▸ ASSIGNMENT
Nothing but the lines from the start of the entries through the line containing "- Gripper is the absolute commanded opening" should appear in the answer, each given exactly.

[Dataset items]
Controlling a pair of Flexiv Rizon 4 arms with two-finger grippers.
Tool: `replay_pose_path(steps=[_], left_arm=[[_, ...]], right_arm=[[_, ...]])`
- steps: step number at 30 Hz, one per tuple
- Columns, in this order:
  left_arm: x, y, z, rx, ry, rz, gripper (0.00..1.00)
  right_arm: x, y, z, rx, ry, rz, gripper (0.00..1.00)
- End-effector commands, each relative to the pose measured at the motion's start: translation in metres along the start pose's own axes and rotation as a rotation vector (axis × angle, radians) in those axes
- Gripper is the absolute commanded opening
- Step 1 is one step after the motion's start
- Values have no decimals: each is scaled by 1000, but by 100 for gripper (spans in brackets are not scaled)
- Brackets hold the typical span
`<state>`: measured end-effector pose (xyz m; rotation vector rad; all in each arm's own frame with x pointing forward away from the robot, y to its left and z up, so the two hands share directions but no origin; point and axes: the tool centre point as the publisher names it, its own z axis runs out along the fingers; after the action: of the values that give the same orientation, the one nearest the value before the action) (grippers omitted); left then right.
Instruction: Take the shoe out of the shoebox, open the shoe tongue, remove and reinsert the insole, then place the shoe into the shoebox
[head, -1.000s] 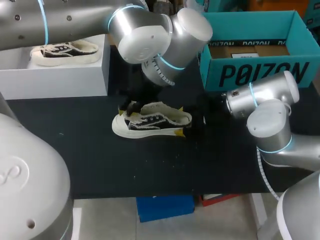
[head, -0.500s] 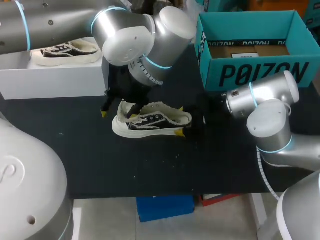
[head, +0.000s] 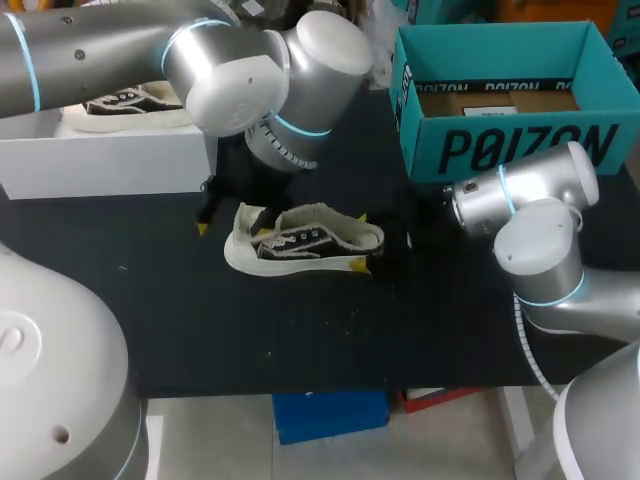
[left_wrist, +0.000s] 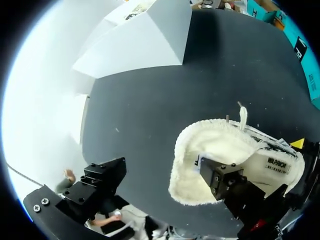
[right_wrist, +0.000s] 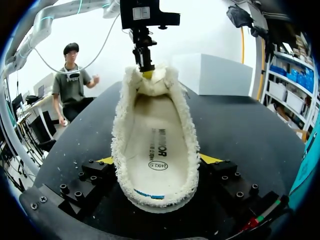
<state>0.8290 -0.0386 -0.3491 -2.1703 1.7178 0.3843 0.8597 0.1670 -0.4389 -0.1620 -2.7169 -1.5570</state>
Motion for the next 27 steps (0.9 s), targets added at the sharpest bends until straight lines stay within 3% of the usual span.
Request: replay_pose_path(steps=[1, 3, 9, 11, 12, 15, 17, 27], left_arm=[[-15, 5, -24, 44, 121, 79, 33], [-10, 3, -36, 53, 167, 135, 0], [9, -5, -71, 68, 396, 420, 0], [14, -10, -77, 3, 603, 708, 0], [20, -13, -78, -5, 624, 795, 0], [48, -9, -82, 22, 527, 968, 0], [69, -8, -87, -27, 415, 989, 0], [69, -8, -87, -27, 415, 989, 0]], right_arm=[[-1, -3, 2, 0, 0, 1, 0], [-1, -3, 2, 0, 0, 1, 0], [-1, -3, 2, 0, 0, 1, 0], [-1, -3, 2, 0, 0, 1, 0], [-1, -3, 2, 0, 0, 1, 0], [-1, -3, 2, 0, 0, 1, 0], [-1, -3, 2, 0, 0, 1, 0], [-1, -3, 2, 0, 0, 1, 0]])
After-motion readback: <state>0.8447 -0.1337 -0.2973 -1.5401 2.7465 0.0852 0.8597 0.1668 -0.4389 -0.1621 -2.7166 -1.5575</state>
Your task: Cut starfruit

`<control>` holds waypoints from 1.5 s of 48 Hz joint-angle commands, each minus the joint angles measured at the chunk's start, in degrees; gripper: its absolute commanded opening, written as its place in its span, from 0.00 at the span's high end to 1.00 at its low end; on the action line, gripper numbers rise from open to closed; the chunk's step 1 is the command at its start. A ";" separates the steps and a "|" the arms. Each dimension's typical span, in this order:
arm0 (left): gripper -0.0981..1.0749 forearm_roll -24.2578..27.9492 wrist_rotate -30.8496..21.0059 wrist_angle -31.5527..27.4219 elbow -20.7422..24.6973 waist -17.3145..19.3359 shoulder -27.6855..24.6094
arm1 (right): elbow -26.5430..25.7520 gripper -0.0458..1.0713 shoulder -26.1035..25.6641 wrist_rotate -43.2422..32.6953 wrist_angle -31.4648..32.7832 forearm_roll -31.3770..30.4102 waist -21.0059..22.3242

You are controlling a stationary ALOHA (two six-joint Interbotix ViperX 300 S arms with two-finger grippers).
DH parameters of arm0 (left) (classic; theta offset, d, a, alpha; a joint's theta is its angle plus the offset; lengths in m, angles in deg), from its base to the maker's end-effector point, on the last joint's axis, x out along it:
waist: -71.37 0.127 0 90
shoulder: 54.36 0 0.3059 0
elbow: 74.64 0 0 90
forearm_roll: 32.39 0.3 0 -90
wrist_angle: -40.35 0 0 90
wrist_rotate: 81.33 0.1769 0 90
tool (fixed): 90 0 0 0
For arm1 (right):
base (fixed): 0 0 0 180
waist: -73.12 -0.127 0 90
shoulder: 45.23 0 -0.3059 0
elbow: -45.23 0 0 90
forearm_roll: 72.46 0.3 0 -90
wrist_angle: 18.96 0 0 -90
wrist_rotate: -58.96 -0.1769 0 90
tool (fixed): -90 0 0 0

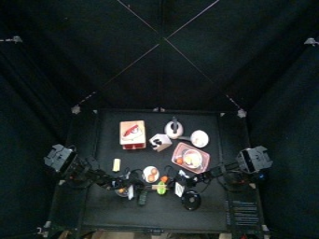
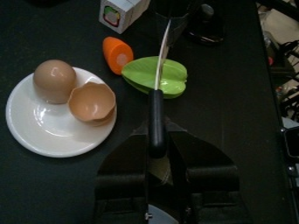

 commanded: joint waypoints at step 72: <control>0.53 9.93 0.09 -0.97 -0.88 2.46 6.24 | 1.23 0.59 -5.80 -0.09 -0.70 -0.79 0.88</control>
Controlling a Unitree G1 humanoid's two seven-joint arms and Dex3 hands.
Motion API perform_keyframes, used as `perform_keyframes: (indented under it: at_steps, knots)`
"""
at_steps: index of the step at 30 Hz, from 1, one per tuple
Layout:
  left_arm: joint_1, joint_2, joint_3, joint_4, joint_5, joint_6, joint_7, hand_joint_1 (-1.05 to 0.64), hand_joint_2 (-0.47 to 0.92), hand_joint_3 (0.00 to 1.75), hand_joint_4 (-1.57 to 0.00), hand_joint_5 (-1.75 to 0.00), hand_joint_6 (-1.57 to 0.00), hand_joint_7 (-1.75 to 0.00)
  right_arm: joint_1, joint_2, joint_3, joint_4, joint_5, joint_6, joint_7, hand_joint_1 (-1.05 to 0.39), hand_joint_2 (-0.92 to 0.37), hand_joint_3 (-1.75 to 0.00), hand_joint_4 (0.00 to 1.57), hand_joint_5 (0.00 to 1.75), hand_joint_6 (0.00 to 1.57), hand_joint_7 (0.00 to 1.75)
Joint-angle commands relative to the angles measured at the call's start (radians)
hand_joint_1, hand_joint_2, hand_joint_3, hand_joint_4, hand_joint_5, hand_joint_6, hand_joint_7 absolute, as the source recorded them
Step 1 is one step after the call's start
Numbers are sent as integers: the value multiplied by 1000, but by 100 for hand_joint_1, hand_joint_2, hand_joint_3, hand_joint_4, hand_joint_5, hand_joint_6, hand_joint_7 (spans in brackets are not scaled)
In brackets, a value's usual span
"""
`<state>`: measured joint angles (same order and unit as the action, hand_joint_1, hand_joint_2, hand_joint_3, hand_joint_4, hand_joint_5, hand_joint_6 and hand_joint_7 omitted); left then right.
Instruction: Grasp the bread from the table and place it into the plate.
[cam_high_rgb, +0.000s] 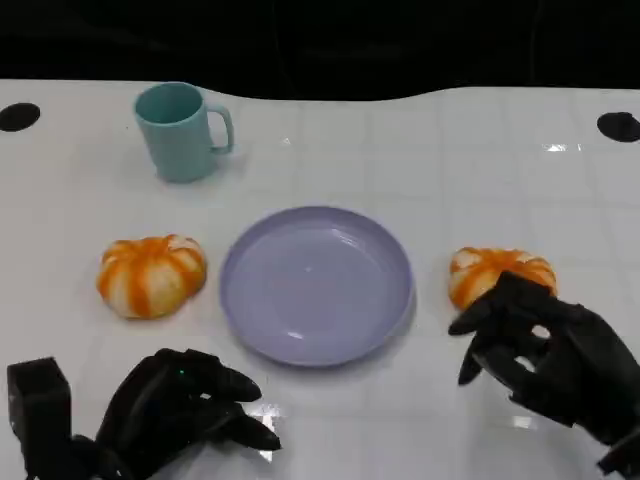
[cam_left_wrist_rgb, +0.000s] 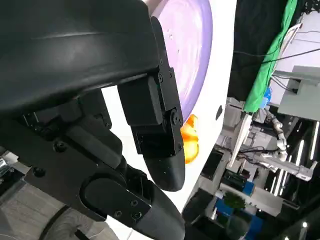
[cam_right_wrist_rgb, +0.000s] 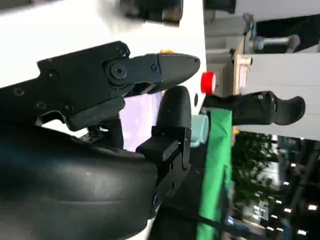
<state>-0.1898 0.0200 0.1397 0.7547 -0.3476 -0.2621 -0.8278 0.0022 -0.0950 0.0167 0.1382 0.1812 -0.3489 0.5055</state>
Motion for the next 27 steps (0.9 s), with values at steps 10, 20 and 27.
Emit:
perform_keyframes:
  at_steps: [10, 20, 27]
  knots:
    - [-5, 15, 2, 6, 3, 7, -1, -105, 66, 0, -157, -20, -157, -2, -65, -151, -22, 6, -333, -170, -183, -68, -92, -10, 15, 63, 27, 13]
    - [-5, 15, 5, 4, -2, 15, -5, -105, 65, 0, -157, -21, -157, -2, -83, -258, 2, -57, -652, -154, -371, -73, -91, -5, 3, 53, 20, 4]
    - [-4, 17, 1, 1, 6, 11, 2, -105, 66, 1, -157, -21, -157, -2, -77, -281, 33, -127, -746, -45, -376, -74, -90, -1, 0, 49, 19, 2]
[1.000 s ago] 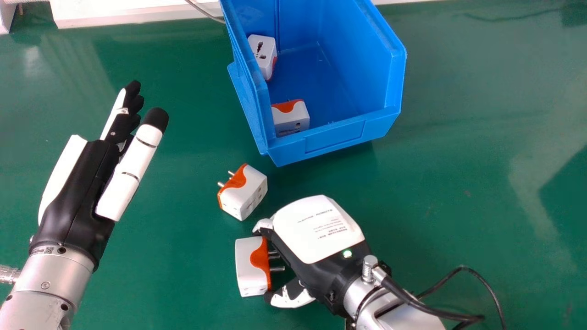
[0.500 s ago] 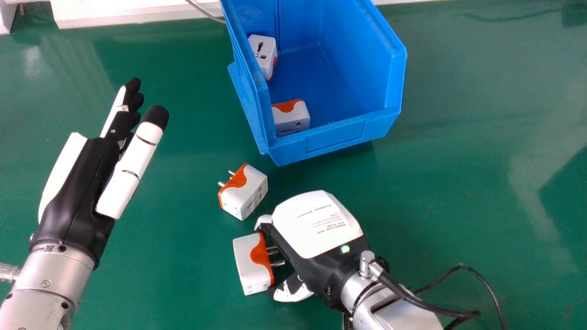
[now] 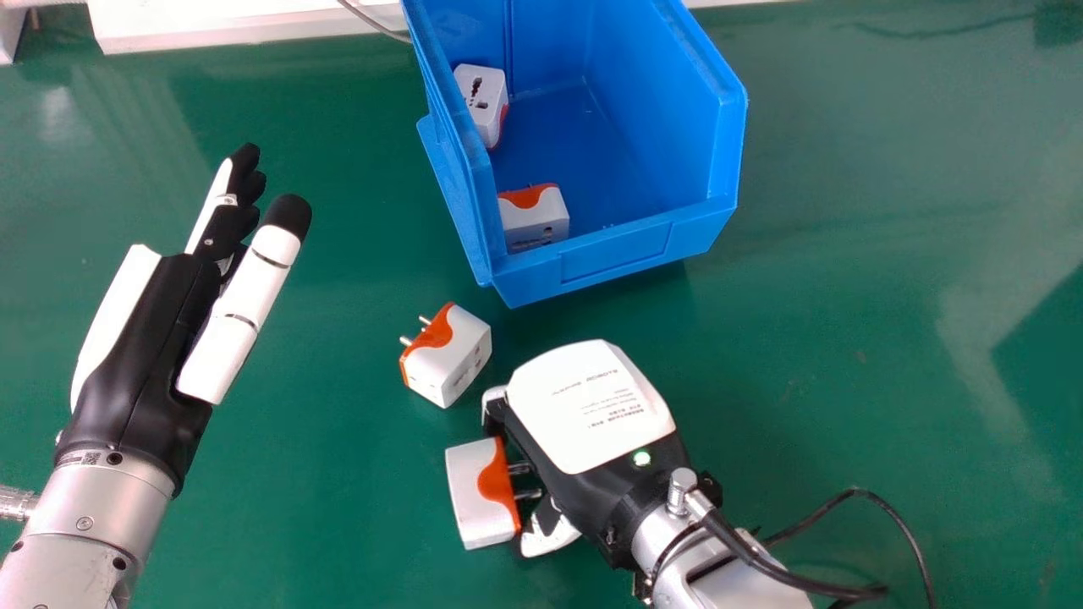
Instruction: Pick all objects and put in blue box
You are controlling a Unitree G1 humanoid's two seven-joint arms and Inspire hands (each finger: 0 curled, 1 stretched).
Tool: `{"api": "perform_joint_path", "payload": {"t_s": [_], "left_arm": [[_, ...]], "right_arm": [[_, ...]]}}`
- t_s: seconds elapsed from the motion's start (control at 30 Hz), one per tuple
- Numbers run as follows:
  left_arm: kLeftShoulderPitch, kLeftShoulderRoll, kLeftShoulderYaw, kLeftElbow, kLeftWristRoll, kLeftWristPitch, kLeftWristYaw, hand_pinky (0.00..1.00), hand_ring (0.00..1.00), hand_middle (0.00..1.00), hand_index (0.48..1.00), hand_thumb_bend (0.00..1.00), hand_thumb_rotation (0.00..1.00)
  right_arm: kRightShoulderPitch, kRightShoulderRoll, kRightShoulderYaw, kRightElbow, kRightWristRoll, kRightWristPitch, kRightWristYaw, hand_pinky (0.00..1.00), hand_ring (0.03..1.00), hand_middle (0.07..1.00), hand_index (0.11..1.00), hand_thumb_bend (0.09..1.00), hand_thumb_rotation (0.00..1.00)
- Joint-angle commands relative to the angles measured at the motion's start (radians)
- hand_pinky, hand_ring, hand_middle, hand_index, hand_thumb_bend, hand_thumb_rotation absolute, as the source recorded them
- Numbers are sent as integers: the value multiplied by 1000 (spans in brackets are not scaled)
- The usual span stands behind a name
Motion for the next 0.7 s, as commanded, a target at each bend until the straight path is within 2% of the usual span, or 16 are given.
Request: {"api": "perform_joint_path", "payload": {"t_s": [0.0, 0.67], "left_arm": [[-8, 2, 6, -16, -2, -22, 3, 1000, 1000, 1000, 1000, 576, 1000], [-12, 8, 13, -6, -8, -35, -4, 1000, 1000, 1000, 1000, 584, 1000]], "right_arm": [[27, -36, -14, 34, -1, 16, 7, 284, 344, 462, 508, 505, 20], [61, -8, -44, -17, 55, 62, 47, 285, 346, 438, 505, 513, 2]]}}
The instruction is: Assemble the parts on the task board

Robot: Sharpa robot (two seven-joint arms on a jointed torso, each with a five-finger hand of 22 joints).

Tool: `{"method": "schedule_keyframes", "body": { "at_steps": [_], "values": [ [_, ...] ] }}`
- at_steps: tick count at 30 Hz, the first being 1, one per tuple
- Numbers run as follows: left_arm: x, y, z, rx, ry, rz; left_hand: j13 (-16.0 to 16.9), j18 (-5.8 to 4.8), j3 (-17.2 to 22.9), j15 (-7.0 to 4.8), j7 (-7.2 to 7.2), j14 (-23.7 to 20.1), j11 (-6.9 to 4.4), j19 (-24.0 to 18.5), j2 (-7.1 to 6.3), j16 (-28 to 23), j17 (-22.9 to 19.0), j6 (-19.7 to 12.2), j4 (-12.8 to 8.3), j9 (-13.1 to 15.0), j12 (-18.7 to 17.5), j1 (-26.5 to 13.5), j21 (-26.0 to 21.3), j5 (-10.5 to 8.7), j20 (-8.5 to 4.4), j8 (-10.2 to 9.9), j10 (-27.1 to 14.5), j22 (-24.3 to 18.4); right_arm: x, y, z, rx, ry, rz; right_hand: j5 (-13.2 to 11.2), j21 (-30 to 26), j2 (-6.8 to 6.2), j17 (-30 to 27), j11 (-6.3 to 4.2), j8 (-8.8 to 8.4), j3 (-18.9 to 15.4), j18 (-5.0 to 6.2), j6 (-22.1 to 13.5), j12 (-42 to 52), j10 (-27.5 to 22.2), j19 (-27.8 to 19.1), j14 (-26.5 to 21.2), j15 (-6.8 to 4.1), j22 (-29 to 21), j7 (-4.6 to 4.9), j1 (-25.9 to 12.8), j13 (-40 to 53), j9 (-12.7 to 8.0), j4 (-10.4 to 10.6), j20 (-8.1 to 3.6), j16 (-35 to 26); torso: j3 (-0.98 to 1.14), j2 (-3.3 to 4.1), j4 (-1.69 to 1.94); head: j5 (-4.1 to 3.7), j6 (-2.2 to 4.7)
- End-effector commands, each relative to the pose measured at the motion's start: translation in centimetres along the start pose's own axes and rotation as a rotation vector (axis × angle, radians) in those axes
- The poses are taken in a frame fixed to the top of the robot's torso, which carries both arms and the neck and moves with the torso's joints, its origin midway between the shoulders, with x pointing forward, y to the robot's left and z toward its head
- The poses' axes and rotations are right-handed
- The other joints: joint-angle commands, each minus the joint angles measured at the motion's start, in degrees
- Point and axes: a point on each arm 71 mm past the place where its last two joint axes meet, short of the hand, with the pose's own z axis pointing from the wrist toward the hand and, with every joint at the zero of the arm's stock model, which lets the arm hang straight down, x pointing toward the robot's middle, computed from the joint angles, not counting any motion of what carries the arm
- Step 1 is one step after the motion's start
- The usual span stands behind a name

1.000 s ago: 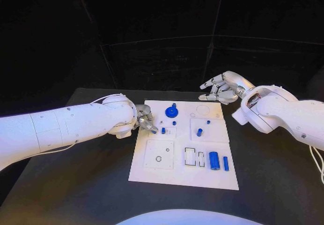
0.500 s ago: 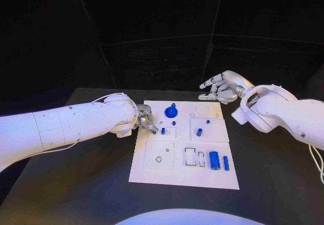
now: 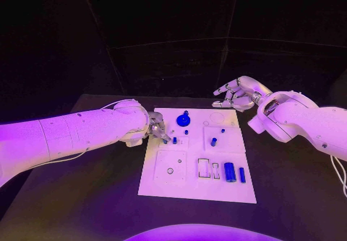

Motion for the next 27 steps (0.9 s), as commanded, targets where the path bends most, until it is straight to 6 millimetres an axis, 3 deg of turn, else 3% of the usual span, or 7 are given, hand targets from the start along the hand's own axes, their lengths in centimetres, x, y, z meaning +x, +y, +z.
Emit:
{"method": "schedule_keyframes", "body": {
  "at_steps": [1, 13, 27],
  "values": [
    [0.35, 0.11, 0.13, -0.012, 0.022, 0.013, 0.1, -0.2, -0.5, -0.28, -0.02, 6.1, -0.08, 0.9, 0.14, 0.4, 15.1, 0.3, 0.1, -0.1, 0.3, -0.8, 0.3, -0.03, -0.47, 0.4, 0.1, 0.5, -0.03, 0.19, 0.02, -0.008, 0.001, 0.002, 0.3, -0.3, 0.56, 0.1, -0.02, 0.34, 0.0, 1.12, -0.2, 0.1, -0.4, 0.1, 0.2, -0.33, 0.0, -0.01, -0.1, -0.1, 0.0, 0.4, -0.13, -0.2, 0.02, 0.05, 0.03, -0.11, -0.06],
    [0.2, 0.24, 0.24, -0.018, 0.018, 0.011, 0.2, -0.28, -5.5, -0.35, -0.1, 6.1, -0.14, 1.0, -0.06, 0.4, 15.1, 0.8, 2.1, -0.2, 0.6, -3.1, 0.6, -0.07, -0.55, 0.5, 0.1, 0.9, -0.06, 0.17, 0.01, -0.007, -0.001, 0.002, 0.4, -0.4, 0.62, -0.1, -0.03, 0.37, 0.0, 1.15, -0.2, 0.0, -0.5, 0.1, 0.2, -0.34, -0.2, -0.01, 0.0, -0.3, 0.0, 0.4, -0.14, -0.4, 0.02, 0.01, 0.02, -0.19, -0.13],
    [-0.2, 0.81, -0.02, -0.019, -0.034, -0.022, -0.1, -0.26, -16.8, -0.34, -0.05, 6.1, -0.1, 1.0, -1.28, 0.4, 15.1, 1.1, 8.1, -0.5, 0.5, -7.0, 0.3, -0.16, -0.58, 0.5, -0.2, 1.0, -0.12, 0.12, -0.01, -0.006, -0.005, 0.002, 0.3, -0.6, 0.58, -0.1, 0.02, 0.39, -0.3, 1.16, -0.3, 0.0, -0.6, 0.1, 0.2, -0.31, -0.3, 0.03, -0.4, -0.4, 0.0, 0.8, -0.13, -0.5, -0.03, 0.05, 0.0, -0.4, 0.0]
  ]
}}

▸ OUTPUT FOR THIS EXERCISE
Controlling a pair of Flexiv Rizon 4 arms with two-finger grippers.
Tool: `replay_pose_path(steps=[_], left_arm=[[_, ...]], right_arm=[[_, ...]])`
- steps: step number at 30 Hz, one per tuple
- Columns, in this order:
  left_arm: x, y, z, rx, ry, rz, gripper (0.00..1.00)
  right_arm: x, y, z, rx, ry, rz, gripper (0.00..1.00)
- End-effector commands, each relative to the pose measured at the motion's start: translation in metres along the start pose's own axes and rotation as a rotation vector (axis × angle, radians) in those axes
- Gripper is the absolute commanded opening

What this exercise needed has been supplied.